Of course you know by now that fate had other things planned for me. Enter Buddhapuss Ink, the publisher who found and followed me on twitter, and who eventually published all the books I’ve written so far. 



But that’s not what I want to talk about today. When I signed my first book deal I imagined myself living like Castle in a few years. You know—Manhattan penthouse loft, Ferrari, nice restaurants, the works. That was before I realized that writing a book was just the tip of the iceberg, and that a lot of work was waiting for me that I’d never expected to do. Blogging, for instance. I’ve covered that ground in another blog post so I won’t go to go there again. 

But who knew how hard it is to sell books? I had no idea. Naive little me, I’d always assumed that if you write a book that’s good enough to be picked up by a publisher, a book that wins an important award, that it would fly off the shelves. I mean, if a publisher likes it well enough to sink their money into it, and an award jury likes it well enough to give it a medal, shouldn’t that mean that other people, aka readers, will love it to? 
See, that’s exactly the point. They do love it. Once they’ve noticed it.
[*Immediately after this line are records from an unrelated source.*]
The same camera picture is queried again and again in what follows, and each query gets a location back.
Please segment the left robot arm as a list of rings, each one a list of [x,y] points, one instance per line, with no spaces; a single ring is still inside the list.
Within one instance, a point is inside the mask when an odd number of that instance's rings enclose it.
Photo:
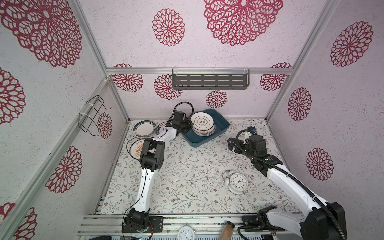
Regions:
[[[165,127],[155,137],[144,139],[139,158],[141,182],[135,202],[124,212],[122,230],[144,232],[150,225],[151,195],[155,178],[165,160],[166,143],[192,127],[191,116],[173,111]]]

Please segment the orange sunburst plate front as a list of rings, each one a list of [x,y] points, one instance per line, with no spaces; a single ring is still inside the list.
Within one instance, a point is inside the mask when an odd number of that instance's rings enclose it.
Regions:
[[[206,136],[212,135],[215,132],[216,126],[213,125],[209,130],[204,130],[204,131],[203,130],[198,130],[195,127],[193,127],[192,130],[198,136],[206,137]]]

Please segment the orange sunburst plate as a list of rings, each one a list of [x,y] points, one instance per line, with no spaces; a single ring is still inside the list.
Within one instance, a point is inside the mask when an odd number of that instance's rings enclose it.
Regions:
[[[215,132],[216,126],[213,125],[209,130],[204,130],[204,131],[203,130],[198,130],[195,127],[193,127],[192,130],[198,136],[206,137],[206,136],[212,135]]]
[[[136,140],[129,148],[129,154],[132,158],[139,160],[143,149],[145,139]]]

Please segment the white flower-pattern plate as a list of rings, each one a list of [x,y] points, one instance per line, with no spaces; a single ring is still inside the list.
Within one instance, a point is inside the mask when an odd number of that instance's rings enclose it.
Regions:
[[[198,112],[191,116],[193,128],[199,131],[210,130],[214,126],[213,118],[204,112]]]

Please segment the green Hao Wei plate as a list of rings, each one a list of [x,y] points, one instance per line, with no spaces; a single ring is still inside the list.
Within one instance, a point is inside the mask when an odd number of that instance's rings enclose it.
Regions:
[[[158,124],[158,126],[156,128],[156,135],[160,134],[160,132],[166,127],[166,124],[167,124],[167,122],[162,122],[162,123]]]

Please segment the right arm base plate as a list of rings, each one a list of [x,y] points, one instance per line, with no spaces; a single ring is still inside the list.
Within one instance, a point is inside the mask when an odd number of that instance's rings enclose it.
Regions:
[[[257,229],[266,231],[270,227],[266,220],[259,215],[244,215],[242,216],[242,222],[246,232]]]

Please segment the plain green-rim plate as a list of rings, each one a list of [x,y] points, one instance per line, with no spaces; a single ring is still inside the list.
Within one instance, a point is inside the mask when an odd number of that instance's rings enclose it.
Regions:
[[[144,120],[137,123],[133,131],[139,137],[145,137],[152,135],[156,130],[156,123],[150,120]]]

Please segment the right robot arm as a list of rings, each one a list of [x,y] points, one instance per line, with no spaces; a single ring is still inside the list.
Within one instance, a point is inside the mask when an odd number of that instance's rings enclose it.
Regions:
[[[299,181],[276,156],[270,155],[265,139],[247,131],[249,136],[227,140],[229,151],[247,157],[254,168],[281,188],[300,209],[299,213],[279,210],[276,206],[258,211],[256,224],[243,229],[288,231],[304,240],[345,240],[347,226],[344,208],[316,195]]]

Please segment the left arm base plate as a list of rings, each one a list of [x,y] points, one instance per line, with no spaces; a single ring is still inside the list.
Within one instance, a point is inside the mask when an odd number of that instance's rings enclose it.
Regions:
[[[161,233],[164,226],[164,217],[155,216],[135,220],[133,217],[125,217],[122,233]]]

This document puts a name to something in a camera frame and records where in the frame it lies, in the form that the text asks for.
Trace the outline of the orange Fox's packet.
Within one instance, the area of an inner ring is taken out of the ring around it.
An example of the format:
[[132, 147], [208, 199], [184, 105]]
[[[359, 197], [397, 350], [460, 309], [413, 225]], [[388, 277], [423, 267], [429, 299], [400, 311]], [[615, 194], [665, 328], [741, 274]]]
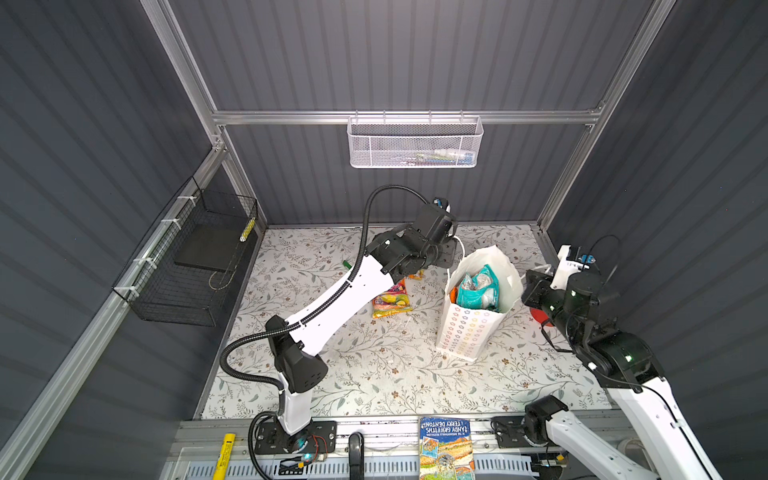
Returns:
[[424, 277], [425, 277], [425, 270], [424, 270], [424, 269], [421, 269], [421, 270], [419, 270], [418, 272], [416, 272], [416, 273], [414, 273], [414, 274], [410, 274], [410, 275], [408, 276], [408, 279], [412, 279], [412, 280], [418, 280], [418, 281], [420, 281], [420, 280], [423, 280], [423, 279], [424, 279]]
[[412, 311], [410, 297], [404, 279], [372, 300], [372, 318], [384, 318]]

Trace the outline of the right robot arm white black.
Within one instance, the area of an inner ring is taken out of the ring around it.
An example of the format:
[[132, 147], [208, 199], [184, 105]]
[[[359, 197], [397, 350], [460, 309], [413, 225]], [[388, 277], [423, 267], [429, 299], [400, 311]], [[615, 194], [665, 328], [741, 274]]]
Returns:
[[525, 408], [525, 440], [554, 444], [576, 457], [599, 479], [717, 479], [720, 474], [678, 406], [650, 346], [617, 328], [605, 310], [616, 296], [591, 254], [560, 247], [553, 272], [525, 274], [522, 302], [542, 311], [574, 355], [596, 378], [629, 421], [645, 448], [647, 468], [587, 427], [553, 395]]

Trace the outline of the white paper gift bag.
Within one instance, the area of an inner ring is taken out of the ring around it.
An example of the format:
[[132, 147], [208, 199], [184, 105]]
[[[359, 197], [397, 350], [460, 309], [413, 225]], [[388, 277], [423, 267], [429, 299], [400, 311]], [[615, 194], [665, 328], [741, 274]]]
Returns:
[[464, 257], [444, 289], [436, 349], [476, 361], [522, 293], [521, 275], [498, 246]]

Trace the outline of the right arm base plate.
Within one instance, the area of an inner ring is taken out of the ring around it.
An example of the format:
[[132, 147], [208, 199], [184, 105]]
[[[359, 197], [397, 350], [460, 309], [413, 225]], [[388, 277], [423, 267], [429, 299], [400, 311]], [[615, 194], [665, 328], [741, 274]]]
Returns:
[[500, 448], [559, 448], [546, 431], [548, 418], [529, 415], [494, 416], [490, 426]]

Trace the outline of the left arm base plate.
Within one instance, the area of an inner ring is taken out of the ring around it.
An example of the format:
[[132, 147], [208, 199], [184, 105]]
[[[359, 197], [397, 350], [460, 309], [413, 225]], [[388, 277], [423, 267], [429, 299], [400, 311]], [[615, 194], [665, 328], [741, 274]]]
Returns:
[[256, 454], [333, 453], [337, 437], [335, 421], [311, 421], [299, 432], [288, 434], [277, 420], [261, 422], [253, 434]]

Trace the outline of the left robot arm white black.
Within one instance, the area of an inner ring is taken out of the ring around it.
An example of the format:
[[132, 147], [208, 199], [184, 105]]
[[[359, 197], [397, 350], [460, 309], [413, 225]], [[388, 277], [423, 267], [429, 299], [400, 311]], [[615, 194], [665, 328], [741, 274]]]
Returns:
[[362, 242], [361, 259], [328, 291], [286, 320], [267, 327], [294, 327], [269, 340], [284, 391], [277, 421], [288, 435], [311, 423], [312, 390], [327, 375], [320, 352], [349, 319], [401, 280], [429, 267], [452, 266], [457, 241], [456, 217], [449, 202], [437, 197], [423, 204], [415, 220]]

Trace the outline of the teal snack packet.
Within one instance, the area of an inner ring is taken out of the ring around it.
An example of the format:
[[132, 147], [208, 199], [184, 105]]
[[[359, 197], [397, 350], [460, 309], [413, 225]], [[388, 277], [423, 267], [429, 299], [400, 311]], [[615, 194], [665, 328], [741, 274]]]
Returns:
[[454, 303], [469, 310], [497, 311], [499, 307], [499, 280], [489, 265], [471, 275], [465, 273], [456, 287]]

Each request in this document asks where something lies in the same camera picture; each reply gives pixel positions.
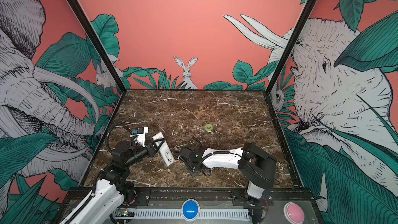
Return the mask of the white remote control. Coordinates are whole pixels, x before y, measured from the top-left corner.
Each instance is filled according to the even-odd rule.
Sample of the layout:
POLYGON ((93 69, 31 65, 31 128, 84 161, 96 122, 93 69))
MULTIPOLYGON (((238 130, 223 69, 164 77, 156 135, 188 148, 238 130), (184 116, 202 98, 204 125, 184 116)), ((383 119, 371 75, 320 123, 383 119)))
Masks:
POLYGON ((165 165, 169 167, 171 164, 175 162, 174 156, 165 141, 165 138, 163 136, 162 132, 157 133, 152 137, 153 141, 155 141, 156 148, 158 150, 158 153, 162 157, 165 165))

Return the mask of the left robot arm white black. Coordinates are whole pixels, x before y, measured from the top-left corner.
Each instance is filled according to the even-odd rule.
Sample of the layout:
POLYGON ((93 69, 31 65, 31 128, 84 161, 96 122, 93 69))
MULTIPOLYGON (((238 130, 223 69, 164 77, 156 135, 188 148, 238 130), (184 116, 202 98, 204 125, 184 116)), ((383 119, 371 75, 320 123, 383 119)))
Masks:
POLYGON ((114 224, 129 222, 125 219, 116 219, 114 212, 119 206, 129 206, 136 201, 137 192, 134 185, 127 181, 131 174, 130 167, 147 157, 153 158, 166 144, 161 132, 146 144, 148 132, 148 127, 131 130, 124 123, 112 125, 104 141, 112 156, 111 162, 97 174, 91 190, 61 221, 62 224, 103 224, 107 220, 114 224), (115 148, 111 148, 109 136, 118 125, 129 132, 129 139, 122 140, 115 148))

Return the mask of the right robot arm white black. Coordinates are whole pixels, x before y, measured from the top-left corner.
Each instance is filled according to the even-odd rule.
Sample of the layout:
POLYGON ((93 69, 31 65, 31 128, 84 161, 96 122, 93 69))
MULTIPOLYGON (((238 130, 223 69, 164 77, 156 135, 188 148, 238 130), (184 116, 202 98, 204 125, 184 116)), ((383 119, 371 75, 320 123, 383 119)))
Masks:
POLYGON ((198 150, 183 147, 173 157, 184 163, 191 176, 198 174, 211 176, 213 169, 233 169, 240 171, 248 180, 245 199, 250 204, 261 200, 270 206, 273 205, 271 190, 277 180, 275 179, 277 159, 253 143, 245 143, 243 147, 230 150, 216 150, 203 147, 199 143, 198 150))
I remember telling my publisher, when we first talked, before the first book contract was signed, that I was ready to do anything to market my books except dance naked on tables. 
Back then I thought that I was being hysterically funny. Actually, I wasn’t. Because with the internet going crazy and Amazon offering a new release every five minutes, one single book, award-winning or not, is no more than a single ant in an anthill as large as Manhattan.
That’s me; that single ant. And it’s every other author I know, too. 

So basically what I’m trying to say here is, if you’re in this for money, forget it. Unless you’re E.L.James or James Patterson or George R.R. Martin you won’t be able to pay your bills with your royalty money. You might use it to help pay for part of an amazing research trip. Or you can treat your family to a fancy sushi dinner. Or buy yourself that Michael Kors purse you’ve been coveting for so long,but sorry, not enough for a Herm├Ęs Birkin bag.




As for the rest, enjoy what you’re doing. Write for fun! Write for your friends, your family, yourself, the publisher who believes in you, for awards, and most importantly, for your readers. 

It’s a journey, enjoy the ride, but forget the money. And if you get very, very lucky, and you do make it big, and you want to share, I'll let you know where to find me.